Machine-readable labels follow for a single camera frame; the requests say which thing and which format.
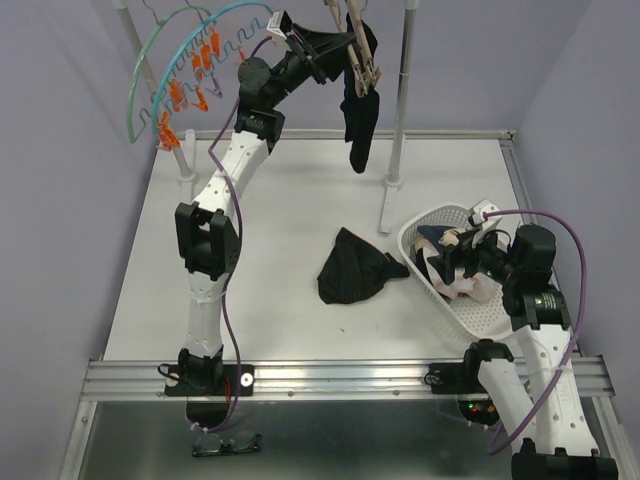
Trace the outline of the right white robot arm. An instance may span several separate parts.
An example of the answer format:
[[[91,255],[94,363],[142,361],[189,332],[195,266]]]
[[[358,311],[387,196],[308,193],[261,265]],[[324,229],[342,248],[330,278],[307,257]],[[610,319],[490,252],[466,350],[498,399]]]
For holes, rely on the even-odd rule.
[[[449,229],[443,250],[429,264],[450,284],[458,270],[482,273],[502,287],[502,302],[524,356],[528,381],[515,371],[504,343],[472,343],[460,366],[463,384],[484,389],[496,406],[511,449],[514,479],[616,479],[618,466],[604,457],[584,416],[571,365],[577,332],[562,293],[552,285],[555,236],[537,225],[517,229],[512,244],[495,231]]]

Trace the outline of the blue clip hanger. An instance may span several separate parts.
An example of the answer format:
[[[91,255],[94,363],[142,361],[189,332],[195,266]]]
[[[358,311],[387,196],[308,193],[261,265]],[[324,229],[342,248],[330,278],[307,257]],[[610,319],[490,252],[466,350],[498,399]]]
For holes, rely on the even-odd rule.
[[[268,14],[274,10],[268,4],[260,1],[240,1],[229,4],[219,10],[210,11],[205,7],[187,3],[167,15],[158,23],[140,52],[137,68],[142,66],[141,61],[146,58],[148,50],[153,45],[156,37],[162,29],[178,14],[193,10],[197,13],[200,24],[187,36],[169,62],[158,86],[151,94],[151,109],[143,109],[140,113],[142,119],[149,118],[153,122],[153,134],[162,137],[168,129],[168,120],[174,113],[179,112],[188,104],[187,91],[199,94],[201,83],[209,77],[214,89],[211,91],[216,96],[221,95],[221,90],[215,77],[215,67],[227,61],[234,52],[242,50],[242,43],[250,40],[266,25],[253,18],[247,29],[238,30],[233,40],[222,41],[219,38],[217,23],[219,19],[237,9],[248,7],[260,7]]]

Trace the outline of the navy underwear beige waistband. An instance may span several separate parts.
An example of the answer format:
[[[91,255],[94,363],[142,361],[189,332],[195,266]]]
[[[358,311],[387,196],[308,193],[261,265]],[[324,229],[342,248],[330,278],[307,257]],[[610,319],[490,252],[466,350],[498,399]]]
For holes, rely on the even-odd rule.
[[[456,248],[460,243],[459,236],[464,234],[466,230],[450,226],[421,225],[417,227],[417,232],[432,245],[438,254],[441,254],[446,249]]]

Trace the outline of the green clip hanger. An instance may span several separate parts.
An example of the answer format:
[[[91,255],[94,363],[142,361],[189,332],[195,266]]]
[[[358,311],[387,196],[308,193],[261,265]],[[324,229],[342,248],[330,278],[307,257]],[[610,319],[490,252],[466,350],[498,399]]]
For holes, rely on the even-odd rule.
[[[185,1],[184,6],[174,9],[163,18],[159,18],[155,10],[150,5],[148,5],[146,1],[143,1],[143,6],[147,8],[152,14],[152,17],[155,21],[155,28],[151,31],[146,41],[142,42],[129,10],[129,2],[113,1],[113,5],[118,12],[119,20],[124,27],[126,37],[133,50],[133,53],[137,56],[133,72],[131,74],[131,84],[126,110],[126,129],[128,140],[130,144],[135,144],[140,135],[146,129],[147,121],[151,118],[151,115],[149,113],[144,113],[142,116],[142,129],[139,131],[135,131],[133,108],[136,101],[138,83],[140,80],[143,80],[147,85],[147,89],[151,95],[155,94],[158,88],[154,72],[147,59],[147,55],[156,38],[177,15],[180,15],[187,11],[194,11],[199,17],[204,17],[204,15],[209,16],[212,13],[212,10],[209,7],[197,5],[191,3],[190,1]]]

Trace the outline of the black shorts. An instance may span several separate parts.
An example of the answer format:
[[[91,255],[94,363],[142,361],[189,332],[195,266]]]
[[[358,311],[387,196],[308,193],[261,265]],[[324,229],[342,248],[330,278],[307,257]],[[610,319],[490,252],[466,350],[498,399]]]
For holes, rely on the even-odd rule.
[[[356,174],[366,170],[373,136],[379,118],[380,96],[374,87],[358,97],[351,66],[344,71],[344,96],[340,104],[345,122],[344,141],[350,143],[349,161]]]
[[[409,275],[389,252],[342,227],[317,276],[318,295],[328,305],[354,304],[377,295],[389,281]]]

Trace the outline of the pink plastic bag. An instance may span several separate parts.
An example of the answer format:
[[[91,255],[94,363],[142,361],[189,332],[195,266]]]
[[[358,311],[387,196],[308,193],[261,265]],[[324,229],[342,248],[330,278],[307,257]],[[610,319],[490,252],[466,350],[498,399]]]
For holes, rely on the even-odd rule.
[[[498,293],[497,282],[482,273],[464,278],[463,269],[457,269],[454,281],[446,285],[436,269],[428,262],[429,258],[439,256],[442,248],[435,247],[429,240],[418,240],[411,246],[410,252],[414,255],[414,264],[422,276],[447,301],[466,296],[480,304],[487,304]]]

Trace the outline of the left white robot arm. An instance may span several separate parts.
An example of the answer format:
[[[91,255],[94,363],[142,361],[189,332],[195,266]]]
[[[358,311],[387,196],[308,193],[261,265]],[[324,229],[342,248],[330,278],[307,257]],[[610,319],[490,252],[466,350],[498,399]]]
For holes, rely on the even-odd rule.
[[[237,117],[230,144],[202,191],[175,210],[178,251],[189,273],[186,340],[175,364],[162,364],[168,396],[222,395],[232,387],[223,366],[221,320],[229,280],[242,249],[239,199],[278,142],[285,117],[277,106],[308,79],[335,81],[356,42],[352,32],[325,33],[293,23],[271,33],[287,44],[275,65],[252,55],[238,69]]]

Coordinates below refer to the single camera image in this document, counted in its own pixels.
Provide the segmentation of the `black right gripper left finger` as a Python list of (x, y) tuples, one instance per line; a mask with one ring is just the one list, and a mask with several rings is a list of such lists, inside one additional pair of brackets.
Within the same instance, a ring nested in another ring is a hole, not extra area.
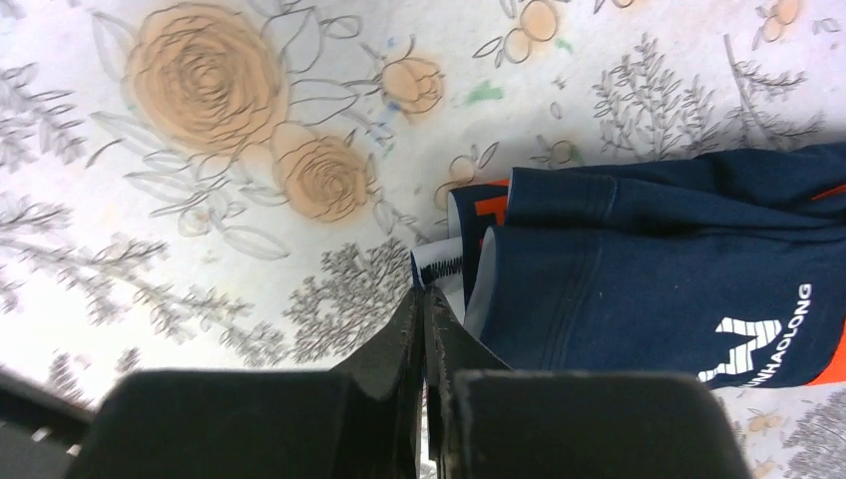
[(422, 291), (409, 289), (388, 322), (332, 368), (350, 379), (335, 478), (417, 478), (423, 385)]

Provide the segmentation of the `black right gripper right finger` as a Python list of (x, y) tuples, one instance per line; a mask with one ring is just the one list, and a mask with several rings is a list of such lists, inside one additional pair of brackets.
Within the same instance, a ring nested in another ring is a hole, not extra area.
[(429, 456), (440, 478), (506, 478), (510, 371), (457, 320), (445, 294), (424, 290)]

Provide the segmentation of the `navy orange boxer underwear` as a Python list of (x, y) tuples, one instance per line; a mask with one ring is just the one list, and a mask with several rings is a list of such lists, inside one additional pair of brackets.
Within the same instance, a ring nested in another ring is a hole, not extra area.
[(410, 255), (509, 366), (675, 371), (712, 388), (845, 378), (845, 147), (515, 169)]

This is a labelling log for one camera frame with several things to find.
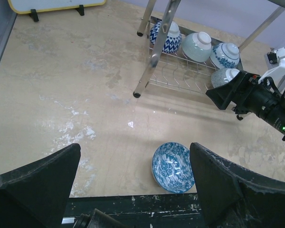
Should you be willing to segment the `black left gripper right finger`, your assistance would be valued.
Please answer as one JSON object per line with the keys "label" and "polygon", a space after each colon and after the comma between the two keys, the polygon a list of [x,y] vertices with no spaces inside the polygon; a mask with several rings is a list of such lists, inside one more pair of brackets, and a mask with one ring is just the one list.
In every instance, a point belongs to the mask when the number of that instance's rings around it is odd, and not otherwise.
{"label": "black left gripper right finger", "polygon": [[209,228],[285,228],[285,182],[190,145],[201,212]]}

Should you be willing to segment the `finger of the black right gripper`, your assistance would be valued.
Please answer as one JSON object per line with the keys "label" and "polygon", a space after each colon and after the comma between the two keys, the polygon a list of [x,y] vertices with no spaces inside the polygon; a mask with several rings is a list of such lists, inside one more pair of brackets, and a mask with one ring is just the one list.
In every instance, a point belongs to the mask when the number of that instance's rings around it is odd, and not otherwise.
{"label": "finger of the black right gripper", "polygon": [[229,83],[207,90],[206,96],[211,99],[219,110],[226,110],[236,93],[238,93],[245,74],[246,71],[241,70]]}

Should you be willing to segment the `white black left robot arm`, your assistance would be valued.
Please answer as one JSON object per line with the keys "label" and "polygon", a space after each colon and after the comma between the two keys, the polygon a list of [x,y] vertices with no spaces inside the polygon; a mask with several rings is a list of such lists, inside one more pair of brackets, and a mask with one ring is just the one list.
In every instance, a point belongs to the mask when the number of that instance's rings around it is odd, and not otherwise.
{"label": "white black left robot arm", "polygon": [[196,194],[69,203],[80,145],[0,175],[0,228],[285,228],[285,182],[190,145]]}

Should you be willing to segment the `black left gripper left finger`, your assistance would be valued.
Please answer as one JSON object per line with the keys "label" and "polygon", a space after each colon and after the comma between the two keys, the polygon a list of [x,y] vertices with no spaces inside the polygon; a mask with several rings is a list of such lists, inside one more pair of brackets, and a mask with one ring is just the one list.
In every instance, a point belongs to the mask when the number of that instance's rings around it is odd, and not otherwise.
{"label": "black left gripper left finger", "polygon": [[76,176],[81,147],[73,143],[0,175],[0,228],[58,228]]}

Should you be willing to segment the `white red rimmed bowl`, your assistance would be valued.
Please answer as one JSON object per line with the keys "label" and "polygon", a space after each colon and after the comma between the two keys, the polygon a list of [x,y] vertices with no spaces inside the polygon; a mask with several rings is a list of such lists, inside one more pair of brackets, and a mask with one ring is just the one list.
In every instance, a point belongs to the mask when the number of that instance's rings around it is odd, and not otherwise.
{"label": "white red rimmed bowl", "polygon": [[229,83],[240,71],[236,68],[223,68],[211,75],[211,83],[214,88]]}

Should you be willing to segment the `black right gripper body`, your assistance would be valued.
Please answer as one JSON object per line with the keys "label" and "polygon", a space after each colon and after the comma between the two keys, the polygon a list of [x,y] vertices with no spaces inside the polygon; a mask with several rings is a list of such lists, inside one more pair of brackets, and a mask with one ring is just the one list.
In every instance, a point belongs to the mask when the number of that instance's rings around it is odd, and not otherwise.
{"label": "black right gripper body", "polygon": [[240,71],[234,78],[235,95],[232,101],[236,104],[233,111],[238,120],[244,115],[254,113],[271,126],[285,125],[285,108],[282,105],[282,94],[277,89],[273,78],[266,77],[258,83],[259,75]]}

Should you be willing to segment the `blue floral bowl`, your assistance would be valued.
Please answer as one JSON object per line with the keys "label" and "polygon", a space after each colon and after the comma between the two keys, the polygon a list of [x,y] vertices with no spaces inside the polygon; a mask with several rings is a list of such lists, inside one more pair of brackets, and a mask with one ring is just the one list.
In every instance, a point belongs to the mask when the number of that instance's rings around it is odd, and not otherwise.
{"label": "blue floral bowl", "polygon": [[221,42],[212,47],[210,60],[219,69],[236,68],[240,60],[239,49],[233,43]]}

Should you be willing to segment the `light green celadon bowl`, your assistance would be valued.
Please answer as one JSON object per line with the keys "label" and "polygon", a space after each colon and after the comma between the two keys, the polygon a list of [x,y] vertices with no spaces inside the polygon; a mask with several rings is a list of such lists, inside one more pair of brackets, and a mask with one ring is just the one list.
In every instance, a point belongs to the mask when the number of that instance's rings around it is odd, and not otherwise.
{"label": "light green celadon bowl", "polygon": [[206,32],[187,35],[181,44],[183,53],[195,62],[206,62],[212,50],[211,37]]}

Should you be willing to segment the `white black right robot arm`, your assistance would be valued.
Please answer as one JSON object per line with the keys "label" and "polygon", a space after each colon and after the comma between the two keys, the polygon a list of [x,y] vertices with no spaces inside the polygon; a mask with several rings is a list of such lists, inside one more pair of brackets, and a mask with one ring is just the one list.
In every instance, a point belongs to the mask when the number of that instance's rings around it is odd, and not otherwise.
{"label": "white black right robot arm", "polygon": [[261,82],[259,79],[259,75],[240,71],[229,83],[208,90],[206,95],[220,110],[235,103],[232,111],[240,121],[254,113],[282,133],[285,141],[285,89],[280,93],[270,76]]}

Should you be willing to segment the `blue patterned bowl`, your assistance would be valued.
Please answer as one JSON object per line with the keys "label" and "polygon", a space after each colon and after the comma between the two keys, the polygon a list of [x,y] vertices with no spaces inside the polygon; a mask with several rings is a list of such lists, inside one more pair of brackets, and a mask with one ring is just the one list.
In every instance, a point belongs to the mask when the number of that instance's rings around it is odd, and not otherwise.
{"label": "blue patterned bowl", "polygon": [[152,157],[152,174],[166,191],[181,194],[195,184],[190,163],[190,151],[177,142],[166,142]]}

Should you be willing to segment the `red zigzag patterned bowl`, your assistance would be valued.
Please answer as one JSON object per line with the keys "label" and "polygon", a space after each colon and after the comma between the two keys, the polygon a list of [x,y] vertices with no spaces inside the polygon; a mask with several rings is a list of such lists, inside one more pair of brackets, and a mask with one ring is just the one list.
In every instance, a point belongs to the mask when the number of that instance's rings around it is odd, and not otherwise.
{"label": "red zigzag patterned bowl", "polygon": [[[150,31],[149,41],[154,45],[156,38],[160,30],[161,21],[154,24]],[[164,53],[176,53],[181,46],[182,36],[179,30],[179,26],[174,21],[171,23],[169,32],[167,34],[165,44],[162,52]]]}

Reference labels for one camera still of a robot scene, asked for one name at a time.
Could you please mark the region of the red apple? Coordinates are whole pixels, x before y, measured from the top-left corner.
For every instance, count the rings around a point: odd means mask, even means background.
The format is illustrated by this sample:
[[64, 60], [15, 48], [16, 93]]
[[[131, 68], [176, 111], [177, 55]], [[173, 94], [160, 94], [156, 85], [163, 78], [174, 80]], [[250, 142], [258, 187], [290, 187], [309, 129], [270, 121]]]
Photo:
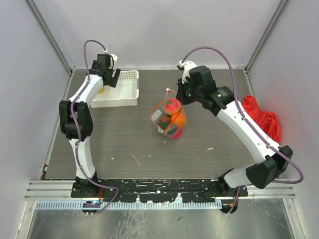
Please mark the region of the red apple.
[[173, 139], [173, 140], [178, 140], [178, 139], [181, 137], [182, 133], [183, 133], [183, 130], [182, 130], [182, 129], [177, 130], [177, 131], [171, 136], [171, 139]]

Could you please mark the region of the clear zip top bag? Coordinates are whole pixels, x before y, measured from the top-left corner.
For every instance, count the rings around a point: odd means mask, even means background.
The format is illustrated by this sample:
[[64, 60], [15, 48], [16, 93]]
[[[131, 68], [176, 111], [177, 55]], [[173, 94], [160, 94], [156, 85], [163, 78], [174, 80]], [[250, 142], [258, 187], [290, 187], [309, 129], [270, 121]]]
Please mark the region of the clear zip top bag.
[[177, 91], [166, 88], [166, 96], [152, 107], [150, 119], [162, 135], [171, 140], [179, 140], [187, 120], [184, 107], [175, 98]]

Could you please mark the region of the orange fruit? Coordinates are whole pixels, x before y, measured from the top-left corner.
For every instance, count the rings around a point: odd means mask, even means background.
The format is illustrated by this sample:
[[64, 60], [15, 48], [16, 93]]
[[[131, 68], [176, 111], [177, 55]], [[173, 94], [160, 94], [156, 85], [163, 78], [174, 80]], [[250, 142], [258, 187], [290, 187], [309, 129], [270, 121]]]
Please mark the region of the orange fruit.
[[178, 127], [184, 127], [186, 125], [186, 116], [183, 112], [173, 114], [170, 119], [171, 122]]

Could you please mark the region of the pink yellow peach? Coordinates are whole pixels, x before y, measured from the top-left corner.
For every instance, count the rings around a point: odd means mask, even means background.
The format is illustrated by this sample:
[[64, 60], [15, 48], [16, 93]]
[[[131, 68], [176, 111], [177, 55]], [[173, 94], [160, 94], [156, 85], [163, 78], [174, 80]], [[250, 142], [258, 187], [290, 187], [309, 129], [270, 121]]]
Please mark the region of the pink yellow peach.
[[181, 103], [176, 98], [170, 98], [167, 100], [166, 104], [164, 105], [163, 111], [167, 115], [173, 115], [181, 109]]

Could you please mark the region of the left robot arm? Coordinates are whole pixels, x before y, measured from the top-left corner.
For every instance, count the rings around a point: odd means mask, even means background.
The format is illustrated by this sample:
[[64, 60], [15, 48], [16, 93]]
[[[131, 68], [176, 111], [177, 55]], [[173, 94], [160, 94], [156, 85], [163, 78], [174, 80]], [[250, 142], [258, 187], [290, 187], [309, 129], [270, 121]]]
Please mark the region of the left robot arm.
[[98, 54], [76, 93], [59, 103], [60, 129], [72, 146], [76, 163], [73, 192], [80, 197], [95, 197], [100, 191], [90, 148], [93, 120], [89, 107], [104, 86], [116, 87], [121, 72], [115, 68], [117, 60], [114, 54]]

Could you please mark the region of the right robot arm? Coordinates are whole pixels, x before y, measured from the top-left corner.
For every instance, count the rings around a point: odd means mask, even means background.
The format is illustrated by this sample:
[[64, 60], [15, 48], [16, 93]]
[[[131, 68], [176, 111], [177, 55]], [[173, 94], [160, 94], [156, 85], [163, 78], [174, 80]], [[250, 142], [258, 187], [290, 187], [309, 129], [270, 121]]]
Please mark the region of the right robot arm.
[[177, 81], [176, 98], [183, 105], [201, 103], [232, 129], [255, 161], [247, 167], [230, 169], [218, 178], [222, 195], [232, 195], [239, 186], [264, 189], [285, 172], [289, 163], [284, 158], [292, 158], [292, 149], [287, 145], [281, 147], [268, 137], [236, 102], [228, 87], [217, 87], [209, 68], [187, 61], [180, 70], [183, 75]]

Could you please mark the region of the dark green avocado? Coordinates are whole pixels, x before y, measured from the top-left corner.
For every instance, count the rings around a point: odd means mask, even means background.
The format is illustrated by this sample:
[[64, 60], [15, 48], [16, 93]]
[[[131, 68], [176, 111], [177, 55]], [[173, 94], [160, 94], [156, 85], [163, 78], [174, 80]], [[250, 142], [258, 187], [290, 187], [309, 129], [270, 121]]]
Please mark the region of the dark green avocado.
[[163, 130], [163, 131], [168, 131], [170, 128], [171, 128], [171, 126], [172, 126], [172, 124], [171, 124], [171, 122], [168, 122], [168, 121], [165, 121], [165, 122], [159, 122], [158, 123], [158, 126]]

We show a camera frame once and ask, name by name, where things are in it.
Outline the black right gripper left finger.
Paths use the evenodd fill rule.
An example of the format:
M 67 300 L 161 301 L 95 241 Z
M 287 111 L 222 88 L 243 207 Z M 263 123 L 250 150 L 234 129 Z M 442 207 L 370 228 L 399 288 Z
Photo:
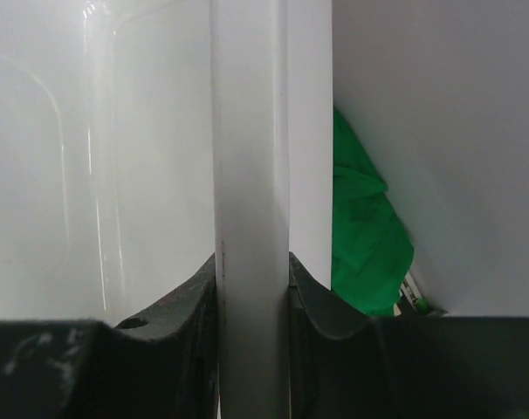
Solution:
M 0 321 L 0 418 L 214 418 L 216 264 L 117 326 Z

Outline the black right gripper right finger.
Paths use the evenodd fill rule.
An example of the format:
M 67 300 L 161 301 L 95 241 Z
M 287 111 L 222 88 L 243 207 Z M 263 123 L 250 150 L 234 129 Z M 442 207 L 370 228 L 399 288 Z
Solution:
M 529 418 L 529 318 L 369 317 L 289 258 L 295 418 Z

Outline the large white plastic container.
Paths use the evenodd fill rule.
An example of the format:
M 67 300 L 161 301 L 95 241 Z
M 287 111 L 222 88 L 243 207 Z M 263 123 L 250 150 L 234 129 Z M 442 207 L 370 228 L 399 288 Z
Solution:
M 0 321 L 117 326 L 213 259 L 214 418 L 295 418 L 334 109 L 414 247 L 392 317 L 529 318 L 529 1 L 0 1 Z

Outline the green cloth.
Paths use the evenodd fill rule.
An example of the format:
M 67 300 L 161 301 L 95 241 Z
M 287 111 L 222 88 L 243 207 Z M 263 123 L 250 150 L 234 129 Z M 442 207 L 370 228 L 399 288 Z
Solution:
M 387 192 L 354 130 L 334 109 L 331 287 L 368 316 L 394 315 L 414 257 Z

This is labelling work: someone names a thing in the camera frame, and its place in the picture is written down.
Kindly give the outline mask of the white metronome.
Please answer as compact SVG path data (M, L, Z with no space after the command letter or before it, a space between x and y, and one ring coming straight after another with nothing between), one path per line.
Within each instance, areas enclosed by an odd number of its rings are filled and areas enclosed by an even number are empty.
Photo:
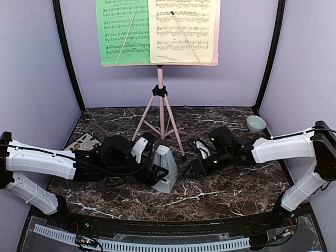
•••
§ PROBLEM TO WORK ON: Every line in the records above with the string "Coordinates" in it should be shown.

§ RESPONSE:
Coordinates below refer to the single camera image in this document, counted in its own pixels.
Could you please mark the region of the red apple? Coordinates are whole pixels, x before y, measured from the top-left corner.
Could you please mark the region of the clear zip top bag? Coordinates are whole pixels, x before y, measured from the top-left corner.
Could you please mark the region of the orange fruit? Coordinates are whole pixels, x before y, measured from the top-left corner.
Could you please mark the region of the pink yellow peach? Coordinates are whole pixels, x before y, measured from the top-left corner.
Could you please mark the region of the left robot arm? Coordinates are whole pixels, x before y, measured from the top-left corner.
Could you please mark the region of the right robot arm? Coordinates are whole pixels, x before y, measured from the top-left corner.
Could you please mark the region of the dark green avocado? Coordinates are whole pixels, x before y, measured from the top-left corner.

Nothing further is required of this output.